Omega Pharma-Quick Step also possess an embarrassment of riches. 2009 winner Mark Cavendish will be hoping to make up for last year’s disappointment. But OPQS can also look towards the in-form Sylvain Chavanel and the returning-to-form Tom Boonen to provide a strenuous one-two punch, with Michal Kwiatkowski (second at Volta ao Algarve, fourth at Tirreno) and Niki Terpstra offering both support and attacking options.
Orica-GreenEDGE can boast the last two winners of the race in Simon Gerrans and Matt Goss. Gerrans pulled out of Paris-Nice ill and is more likely to ride in support of his compatriot, who won his first stage in ten months at Tirreno last week.
As he did last year, Vincenzo Nibali (Astana) arrives as the winner of Tirreno. Third last year after he was unable to shake off Gerrans and Fabian Cancellara, he will look to exploit his descending skills.
Other key contenders include last year’s second and fifth-placed riders, 2008 winner Cancellara (RadioShack-Leopard) and John Degenkolb (Argos-Shimano), although the latter is carrying a minor thigh injury. As outside bets, it’s also worth considering 2006 winner Filippo Pozzato (Lampre-Merida), second at Roma Maxima two weeks ago, 2009 runner-up Heinrich Haussler (IAM), the in-form Greg van Avermaet (BMC), Andrey Amador (Movistar), Tour Down Under winner Tom-Jelte Slagter (Blanco), Daniele Bennati (Saxo-Tinkoff) and Edvald Boasson Hagen (Sky).

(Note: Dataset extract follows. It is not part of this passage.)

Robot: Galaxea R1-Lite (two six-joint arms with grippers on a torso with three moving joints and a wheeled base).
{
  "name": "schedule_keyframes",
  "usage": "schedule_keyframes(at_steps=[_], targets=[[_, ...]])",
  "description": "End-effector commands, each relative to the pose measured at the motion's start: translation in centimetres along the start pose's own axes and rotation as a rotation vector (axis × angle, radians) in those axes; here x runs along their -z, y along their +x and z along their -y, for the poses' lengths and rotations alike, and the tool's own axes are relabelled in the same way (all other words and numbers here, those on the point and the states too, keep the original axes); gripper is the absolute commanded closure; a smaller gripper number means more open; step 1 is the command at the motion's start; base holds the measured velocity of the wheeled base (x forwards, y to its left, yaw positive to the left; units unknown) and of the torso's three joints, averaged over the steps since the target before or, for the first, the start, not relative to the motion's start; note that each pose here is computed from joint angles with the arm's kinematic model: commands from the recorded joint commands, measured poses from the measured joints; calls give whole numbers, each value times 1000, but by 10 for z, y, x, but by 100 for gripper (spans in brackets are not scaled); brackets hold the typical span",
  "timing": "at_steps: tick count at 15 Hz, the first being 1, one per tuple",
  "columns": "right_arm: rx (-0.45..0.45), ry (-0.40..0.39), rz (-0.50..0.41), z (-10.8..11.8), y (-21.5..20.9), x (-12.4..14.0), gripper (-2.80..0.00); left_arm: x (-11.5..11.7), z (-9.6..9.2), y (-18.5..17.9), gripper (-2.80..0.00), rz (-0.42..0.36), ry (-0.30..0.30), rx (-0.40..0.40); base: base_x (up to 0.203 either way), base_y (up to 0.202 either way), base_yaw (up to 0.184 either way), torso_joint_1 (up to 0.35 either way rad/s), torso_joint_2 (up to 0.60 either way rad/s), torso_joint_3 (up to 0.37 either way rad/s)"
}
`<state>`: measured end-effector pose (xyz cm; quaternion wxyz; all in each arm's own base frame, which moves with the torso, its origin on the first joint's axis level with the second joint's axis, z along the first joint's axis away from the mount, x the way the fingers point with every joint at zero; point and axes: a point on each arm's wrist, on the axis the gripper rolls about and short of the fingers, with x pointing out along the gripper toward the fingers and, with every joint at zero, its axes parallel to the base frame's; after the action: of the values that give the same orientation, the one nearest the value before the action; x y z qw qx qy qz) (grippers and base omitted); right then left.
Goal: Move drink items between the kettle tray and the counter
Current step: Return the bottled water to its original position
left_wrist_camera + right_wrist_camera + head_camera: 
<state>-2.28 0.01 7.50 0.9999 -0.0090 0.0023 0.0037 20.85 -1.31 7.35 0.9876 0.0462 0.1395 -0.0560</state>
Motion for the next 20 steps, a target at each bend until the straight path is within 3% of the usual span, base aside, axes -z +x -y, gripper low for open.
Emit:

Alternatively, one of the Lotto-Belisol pairing of Jurgen Roelandts and sprinter Andre Greipel could profit if the big favourites spend too much time watching each other. And don’t forget the man who will be sporting the rainbow jersey, Philippe Gilbert (BMC), who will be chomping at the bit on the Poggio.
The fact that I have covered so many possible winners – and it could easily be someone else beyond this list – is an indication of how wide open Milan-San Remo always is. It will be fast – the forecast is for a tailwind which will encourage attackers – it will be furious and it will be unpredictable.
Milan-San Remo takes place starts on Sunday 17th March. Live coverage will be shown in the UK by Eurosport. For other options check cyclingfans.com.